• Exercise objective
Which lines of the records below contain the word "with"? Report each of them in full.

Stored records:
Segment Open

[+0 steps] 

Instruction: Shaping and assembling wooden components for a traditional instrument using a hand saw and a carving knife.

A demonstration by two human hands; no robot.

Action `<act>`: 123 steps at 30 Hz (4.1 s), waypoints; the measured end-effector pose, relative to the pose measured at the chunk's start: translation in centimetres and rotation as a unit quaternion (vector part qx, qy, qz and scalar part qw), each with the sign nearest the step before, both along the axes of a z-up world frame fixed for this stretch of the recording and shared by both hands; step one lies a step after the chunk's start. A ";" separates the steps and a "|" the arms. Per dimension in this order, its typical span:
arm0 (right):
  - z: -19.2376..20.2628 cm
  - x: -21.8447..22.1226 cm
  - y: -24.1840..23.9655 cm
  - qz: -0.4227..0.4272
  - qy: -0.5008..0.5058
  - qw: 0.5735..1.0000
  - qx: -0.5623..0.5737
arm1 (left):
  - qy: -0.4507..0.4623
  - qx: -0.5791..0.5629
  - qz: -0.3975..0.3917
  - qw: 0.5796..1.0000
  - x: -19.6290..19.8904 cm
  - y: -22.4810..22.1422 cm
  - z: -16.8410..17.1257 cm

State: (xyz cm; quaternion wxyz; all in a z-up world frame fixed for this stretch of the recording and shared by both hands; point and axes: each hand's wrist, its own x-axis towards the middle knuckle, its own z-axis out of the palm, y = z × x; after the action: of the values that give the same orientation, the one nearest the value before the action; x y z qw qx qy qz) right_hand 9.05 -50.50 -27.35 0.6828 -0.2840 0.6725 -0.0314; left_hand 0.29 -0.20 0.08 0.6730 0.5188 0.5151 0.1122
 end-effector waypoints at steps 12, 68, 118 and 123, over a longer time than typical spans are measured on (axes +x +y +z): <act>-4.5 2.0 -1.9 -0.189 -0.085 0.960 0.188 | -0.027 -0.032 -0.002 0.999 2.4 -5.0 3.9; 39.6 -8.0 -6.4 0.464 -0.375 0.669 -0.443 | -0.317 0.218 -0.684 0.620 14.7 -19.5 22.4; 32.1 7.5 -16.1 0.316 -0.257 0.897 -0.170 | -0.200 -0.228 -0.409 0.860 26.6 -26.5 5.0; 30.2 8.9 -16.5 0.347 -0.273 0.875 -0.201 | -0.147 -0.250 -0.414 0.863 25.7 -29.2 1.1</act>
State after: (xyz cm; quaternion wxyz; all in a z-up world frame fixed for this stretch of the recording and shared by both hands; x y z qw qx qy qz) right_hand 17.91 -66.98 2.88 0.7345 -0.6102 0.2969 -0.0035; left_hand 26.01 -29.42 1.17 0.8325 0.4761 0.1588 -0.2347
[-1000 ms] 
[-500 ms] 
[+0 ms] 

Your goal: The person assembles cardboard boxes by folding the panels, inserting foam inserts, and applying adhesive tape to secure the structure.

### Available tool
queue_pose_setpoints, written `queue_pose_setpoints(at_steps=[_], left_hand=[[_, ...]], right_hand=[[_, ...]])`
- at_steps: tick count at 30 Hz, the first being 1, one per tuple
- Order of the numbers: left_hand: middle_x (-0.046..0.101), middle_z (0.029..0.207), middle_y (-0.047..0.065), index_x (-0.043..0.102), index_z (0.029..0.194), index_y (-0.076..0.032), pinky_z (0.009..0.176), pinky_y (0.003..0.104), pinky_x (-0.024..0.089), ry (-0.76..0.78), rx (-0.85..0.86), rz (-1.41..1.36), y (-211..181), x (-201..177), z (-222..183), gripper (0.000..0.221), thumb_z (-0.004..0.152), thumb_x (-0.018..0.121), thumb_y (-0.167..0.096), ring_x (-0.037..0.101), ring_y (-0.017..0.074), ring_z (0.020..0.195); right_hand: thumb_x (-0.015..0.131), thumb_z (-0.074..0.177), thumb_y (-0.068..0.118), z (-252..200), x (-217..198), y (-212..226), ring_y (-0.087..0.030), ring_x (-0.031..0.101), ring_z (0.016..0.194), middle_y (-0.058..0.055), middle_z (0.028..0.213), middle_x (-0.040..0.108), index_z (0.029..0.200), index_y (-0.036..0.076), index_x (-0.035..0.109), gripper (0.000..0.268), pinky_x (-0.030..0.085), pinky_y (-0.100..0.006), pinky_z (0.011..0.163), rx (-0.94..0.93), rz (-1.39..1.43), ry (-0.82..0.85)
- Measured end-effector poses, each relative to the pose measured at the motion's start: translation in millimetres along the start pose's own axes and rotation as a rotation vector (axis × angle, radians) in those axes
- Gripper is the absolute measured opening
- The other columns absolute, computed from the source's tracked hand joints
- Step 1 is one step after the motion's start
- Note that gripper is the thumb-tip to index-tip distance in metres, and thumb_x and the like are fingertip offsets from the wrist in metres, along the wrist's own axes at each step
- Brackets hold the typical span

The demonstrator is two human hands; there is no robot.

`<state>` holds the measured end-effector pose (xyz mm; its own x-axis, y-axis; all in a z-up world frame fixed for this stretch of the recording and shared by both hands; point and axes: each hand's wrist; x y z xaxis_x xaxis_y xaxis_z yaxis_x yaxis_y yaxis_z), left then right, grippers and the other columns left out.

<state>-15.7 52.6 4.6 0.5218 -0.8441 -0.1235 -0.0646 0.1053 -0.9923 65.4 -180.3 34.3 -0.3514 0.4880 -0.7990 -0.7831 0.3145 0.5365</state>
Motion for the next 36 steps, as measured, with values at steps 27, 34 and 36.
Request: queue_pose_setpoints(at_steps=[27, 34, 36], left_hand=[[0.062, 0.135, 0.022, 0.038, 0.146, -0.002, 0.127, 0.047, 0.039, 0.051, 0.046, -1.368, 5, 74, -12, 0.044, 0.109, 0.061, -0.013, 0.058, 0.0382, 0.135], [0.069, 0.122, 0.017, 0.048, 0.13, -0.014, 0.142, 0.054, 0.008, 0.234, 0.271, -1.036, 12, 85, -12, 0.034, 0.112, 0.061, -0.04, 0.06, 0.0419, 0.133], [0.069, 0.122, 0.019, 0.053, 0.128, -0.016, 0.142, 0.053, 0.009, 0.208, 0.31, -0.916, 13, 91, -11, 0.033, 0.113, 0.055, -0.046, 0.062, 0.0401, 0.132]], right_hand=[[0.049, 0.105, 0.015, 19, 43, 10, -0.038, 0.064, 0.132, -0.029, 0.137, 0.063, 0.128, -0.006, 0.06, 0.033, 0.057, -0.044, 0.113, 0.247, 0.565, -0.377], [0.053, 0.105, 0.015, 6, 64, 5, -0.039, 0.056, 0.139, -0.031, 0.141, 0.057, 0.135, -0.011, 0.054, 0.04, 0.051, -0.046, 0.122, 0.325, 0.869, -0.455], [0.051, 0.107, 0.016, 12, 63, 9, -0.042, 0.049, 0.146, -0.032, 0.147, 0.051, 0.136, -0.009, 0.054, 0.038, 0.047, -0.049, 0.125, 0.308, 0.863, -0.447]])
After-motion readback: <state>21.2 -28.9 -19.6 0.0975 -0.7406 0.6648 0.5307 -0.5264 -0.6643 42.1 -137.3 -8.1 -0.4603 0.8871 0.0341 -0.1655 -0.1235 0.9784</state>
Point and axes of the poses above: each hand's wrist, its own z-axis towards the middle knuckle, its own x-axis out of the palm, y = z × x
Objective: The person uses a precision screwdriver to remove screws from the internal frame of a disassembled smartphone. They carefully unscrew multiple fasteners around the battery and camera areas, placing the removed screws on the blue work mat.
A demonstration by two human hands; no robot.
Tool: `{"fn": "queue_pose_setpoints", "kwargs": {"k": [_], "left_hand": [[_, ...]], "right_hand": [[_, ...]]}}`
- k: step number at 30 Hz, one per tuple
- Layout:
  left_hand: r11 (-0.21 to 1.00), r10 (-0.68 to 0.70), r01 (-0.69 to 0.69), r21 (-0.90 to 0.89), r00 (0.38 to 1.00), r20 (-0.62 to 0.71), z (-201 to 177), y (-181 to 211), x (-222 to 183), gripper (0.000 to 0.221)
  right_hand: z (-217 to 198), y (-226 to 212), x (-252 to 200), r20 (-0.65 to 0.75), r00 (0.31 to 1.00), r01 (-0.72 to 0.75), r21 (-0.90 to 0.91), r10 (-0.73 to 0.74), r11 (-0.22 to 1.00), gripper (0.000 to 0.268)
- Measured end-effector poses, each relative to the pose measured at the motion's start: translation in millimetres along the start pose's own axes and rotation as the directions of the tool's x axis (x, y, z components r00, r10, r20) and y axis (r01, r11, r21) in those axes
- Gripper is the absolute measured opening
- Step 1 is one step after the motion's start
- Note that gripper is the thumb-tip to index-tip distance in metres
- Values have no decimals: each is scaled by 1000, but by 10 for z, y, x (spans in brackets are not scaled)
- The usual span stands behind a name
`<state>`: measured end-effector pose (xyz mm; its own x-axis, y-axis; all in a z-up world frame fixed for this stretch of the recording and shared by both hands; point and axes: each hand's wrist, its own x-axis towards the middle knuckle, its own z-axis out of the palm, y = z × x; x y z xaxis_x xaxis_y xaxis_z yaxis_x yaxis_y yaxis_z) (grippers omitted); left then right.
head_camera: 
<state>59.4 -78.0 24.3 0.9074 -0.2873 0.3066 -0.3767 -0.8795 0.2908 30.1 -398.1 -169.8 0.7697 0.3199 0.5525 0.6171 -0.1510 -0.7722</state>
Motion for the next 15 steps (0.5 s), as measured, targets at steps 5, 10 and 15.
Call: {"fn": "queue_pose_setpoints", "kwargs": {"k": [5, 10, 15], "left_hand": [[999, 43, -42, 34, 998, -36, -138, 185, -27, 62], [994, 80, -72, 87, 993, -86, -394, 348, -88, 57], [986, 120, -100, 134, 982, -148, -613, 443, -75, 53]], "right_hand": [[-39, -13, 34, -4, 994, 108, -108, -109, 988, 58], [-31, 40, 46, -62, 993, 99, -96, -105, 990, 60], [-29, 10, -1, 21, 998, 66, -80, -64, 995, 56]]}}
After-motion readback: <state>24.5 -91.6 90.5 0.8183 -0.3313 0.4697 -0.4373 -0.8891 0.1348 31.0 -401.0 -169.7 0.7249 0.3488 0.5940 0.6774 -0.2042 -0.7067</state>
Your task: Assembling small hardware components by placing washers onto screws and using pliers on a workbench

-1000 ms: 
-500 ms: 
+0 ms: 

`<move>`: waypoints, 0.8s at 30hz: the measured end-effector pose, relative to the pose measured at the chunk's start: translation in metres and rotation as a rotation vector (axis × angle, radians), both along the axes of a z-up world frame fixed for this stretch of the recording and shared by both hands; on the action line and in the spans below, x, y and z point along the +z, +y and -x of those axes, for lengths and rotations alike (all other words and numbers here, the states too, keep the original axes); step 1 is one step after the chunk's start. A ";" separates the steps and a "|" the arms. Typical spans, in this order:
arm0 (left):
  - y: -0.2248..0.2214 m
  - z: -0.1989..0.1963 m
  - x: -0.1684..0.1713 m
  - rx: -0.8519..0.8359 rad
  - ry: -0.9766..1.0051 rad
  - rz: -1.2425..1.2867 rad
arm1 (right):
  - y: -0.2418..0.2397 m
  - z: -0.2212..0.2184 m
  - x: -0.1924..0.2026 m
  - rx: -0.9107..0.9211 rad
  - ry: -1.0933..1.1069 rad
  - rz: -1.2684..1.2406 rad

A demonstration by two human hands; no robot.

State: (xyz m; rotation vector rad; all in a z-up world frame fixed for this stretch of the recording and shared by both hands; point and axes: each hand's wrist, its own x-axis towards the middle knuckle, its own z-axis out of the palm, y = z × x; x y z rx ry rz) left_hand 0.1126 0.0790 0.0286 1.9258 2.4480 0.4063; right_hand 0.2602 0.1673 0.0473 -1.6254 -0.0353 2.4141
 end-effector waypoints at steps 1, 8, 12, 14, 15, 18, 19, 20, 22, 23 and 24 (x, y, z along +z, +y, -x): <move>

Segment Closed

• Response box
Action `<act>`: 123 steps at 30 Hz (4.1 s), waypoints; the measured end-effector pose, relative to the pose measured at the chunk's start: translation in centimetres and rotation as a unit quaternion (vector part qx, qy, qz and scalar part qw), each with the sign nearest the step before, both along the axes of a z-up world frame fixed for this stretch of the recording and shared by both hands; step one lies a step after the chunk's start. A ";" separates the steps and a "|" the arms. Per dimension in this order, its typical span:
Motion for the next 36 steps, as measured, with values at steps 27, 34 and 36.

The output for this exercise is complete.